Giudiziaria

Bonus facciate, la maxi truffa parte da Canicattì: “Prima per guadagnare due soldi..”

L’inchiesta nasce ad Agrigento e si sposta soltanto dopo a Verona: ecco i dettagli e le intercettazioni. Poste Italiane subisce il sequestro di 5 mln di euro

Pubblicato 10 mesi fa

Dieci arresti, dodici indagati e un tesoro di quasi venti milioni di euro reinvestito poi in alberghi, ristoranti, negozi e beni di lusso. È una storia (quasi) tutta agrigentina quella della maxi truffa sul “bonus facciate” portata alla luce da una delicata indagine condotta dalla Guardia di Finanza di Agrigento e dai carabinieri di Verona. L’inchiesta, inizialmente coordinata dalla procura della Città dei Templi, passa in un secondo momento a quella di Verona. Due delle dieci persone arrestate sono nate e operano in provincia e, in particolare modo a Canicattì. Si tratta di Enrico Schembri, imprenditore di 42 anni attivo sul territorio con alcune società, e Francesco Guccione, 47 anni di Canicattì. Entrambi sono finiti agli arresti domiciliari. Al primo, a cui sono stati sequestrati 1,5 milioni di euro, si contesta il ruolo di procacciatore di imprese al fine della cessione dei crediti mentre per il secondo, ritenuto estraneo all’associazione a delinquere, l’accusa è quella di aver ceduto fittiziamente la sua società.

GLI ARRESTATI

Insieme a loro sono stati arrestati anche Luca De Filippo, 55 anni di Riano (domiciliari) ; Francesco Di Vara, 61 anni di Mazzarino (domiciliari); Antonio “Toni” Fagone, 47 anni di Palagonia (carcere); Tommaso Fagone, 52 anni di Palagonia (carcere); Arben “Benito” Ibrahimllari, 53 anni, albanese (carcere); Rocco La Rosa, 69 anni di Cittanova (domiciliari); Giorgio Scarso, 82 anni di Padova (domiciliari); Silvano Zornetta, 79 anni di Grisolera (domiciliari).
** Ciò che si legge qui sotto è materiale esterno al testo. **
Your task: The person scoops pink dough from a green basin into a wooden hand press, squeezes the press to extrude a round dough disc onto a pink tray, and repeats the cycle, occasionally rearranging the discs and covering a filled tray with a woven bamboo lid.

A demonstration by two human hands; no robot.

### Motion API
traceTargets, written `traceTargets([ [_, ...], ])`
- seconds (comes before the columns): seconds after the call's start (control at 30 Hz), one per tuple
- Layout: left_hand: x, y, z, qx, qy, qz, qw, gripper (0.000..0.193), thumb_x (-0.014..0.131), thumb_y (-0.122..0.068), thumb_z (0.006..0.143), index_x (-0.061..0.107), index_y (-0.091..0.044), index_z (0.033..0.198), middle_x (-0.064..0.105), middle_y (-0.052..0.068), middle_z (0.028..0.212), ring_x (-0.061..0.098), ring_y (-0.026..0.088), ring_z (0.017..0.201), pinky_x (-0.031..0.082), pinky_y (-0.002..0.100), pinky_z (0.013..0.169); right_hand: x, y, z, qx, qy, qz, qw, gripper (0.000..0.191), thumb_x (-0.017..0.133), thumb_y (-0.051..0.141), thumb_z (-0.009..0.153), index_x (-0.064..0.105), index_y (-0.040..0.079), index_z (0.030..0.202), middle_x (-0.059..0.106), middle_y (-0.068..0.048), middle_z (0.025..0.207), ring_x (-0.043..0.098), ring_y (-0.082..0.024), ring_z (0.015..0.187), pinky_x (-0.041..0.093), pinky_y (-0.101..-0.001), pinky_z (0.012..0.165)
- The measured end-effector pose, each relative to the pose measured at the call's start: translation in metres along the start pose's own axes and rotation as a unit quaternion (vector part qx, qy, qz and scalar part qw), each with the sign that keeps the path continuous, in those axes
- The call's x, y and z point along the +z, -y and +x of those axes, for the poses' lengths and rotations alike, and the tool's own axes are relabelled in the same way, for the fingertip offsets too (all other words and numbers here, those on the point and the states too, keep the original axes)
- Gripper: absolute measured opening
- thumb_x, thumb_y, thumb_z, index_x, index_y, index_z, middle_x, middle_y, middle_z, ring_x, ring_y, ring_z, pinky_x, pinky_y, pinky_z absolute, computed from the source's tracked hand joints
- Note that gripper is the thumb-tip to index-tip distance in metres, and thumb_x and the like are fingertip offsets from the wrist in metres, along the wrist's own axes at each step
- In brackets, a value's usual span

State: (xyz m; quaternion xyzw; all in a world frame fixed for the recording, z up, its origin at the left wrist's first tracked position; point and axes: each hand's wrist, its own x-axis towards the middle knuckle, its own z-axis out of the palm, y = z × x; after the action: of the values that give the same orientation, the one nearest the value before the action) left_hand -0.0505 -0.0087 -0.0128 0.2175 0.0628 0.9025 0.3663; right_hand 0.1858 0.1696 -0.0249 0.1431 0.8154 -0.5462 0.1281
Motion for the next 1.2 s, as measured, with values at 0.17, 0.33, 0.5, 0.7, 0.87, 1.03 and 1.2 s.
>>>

Le accuse, a vario titolo, sono associazione per delinquere, truffa aggravata per il conseguimento di erogazioni pubbliche, riciclaggio e autoriciclaggio.

L’INDAGINE

L’intera inchiesta parte da Agrigento con un’attività di indagine condotta sul campo dai militari della Guardia di Finanza. Le fiamme gialle di Canicattì da tempo hanno acceso i riflettori su Enrico Schembri e su una sua società dichiarata fallita. Schembri ha precedenti per truffa e appropriazione indebita e dal 2010 al 2017 non dichiara praticamente un euro e negli anni successivi produce redditi bassi ma gli investigatori sospettano che sia inspiegabilmente in grado di movimentare ingenti quantità di soldi. Il 6 aprile 2021 viene intercettata una telefonata che, di fatto, avvia la maxi inchiesta: “Abbiamo la necessità di uscire un pò di soldi dal conto corrente?” gli chiede un interlocutore. “Milioni?” risponde un terzo soggetto. “No, ma a un milione ci arriviamo..” risponde Schembri. Inizia la vera indagine. Il sospetto, confermato anche dalle telefonate intercettate, è che gli indagati disponessero di notevoli somme di denaro corrisposte da Poste Italiane a fronte della cessione di inesistenti crediti di imposta. Sono state quindi scoperte decine di dichiarazioni di persone ignare su lavori di ristrutturazione delle facciate, con la detrazione e cessione del 90% della spesa e dei crediti a terzi, tramite il commercialista trevigiano. I crediti d’imposta venivano ceduti a società e imprese individuali, tutte riconducibili agli indagati, e da loro ceduti a Poste Italiane Spa, che parrebbe inconsapevole e indotta in errore ma di fatto ha subito un sequestro disposto dal Gip di quasi 5 milioni di euro, e infine monetizzati in denaro utilizzabile a tutti gli effetti.

LE INTERCETTAZIONI

La copertina dell’intera indagine, utile a comprendere il volume di affari apparentemente senza rischi che si era venuto a creare, è una conversazione captata dagli investigatori tra Schembri e Tommaso Fagone. È il 26 agosto 2021. “Minchia sono in tensione”.. “Eh, in tensione, sono i soldi perchè a questo prezzo.. È che noi siamo abituati che per guadagnare due soldi dobbiamo fare bordello, traffici, discussioni, storie.” Infine: “Si discussioni, chiacchiere, quello mi stacca la testa, quello ti ammazzo, quello ti sparo, in questa maniera ormai…” Lo stesso Schembri, due mesi più tardi, chiede allo stesso interlocutore se ci fosse la possibilità di ottenere gli stessi vantaggi anche con il “bonus 110%”. La risposta: “È complicato compagnero. Perchè ci sono controlli.. ci sono troppo controlli.. Lì c’è obbligo .. come si dice.. che devi presentare intanto l’inizio dei lavori, l’avanzamento dei lavori, fine lavori. È più controllato”.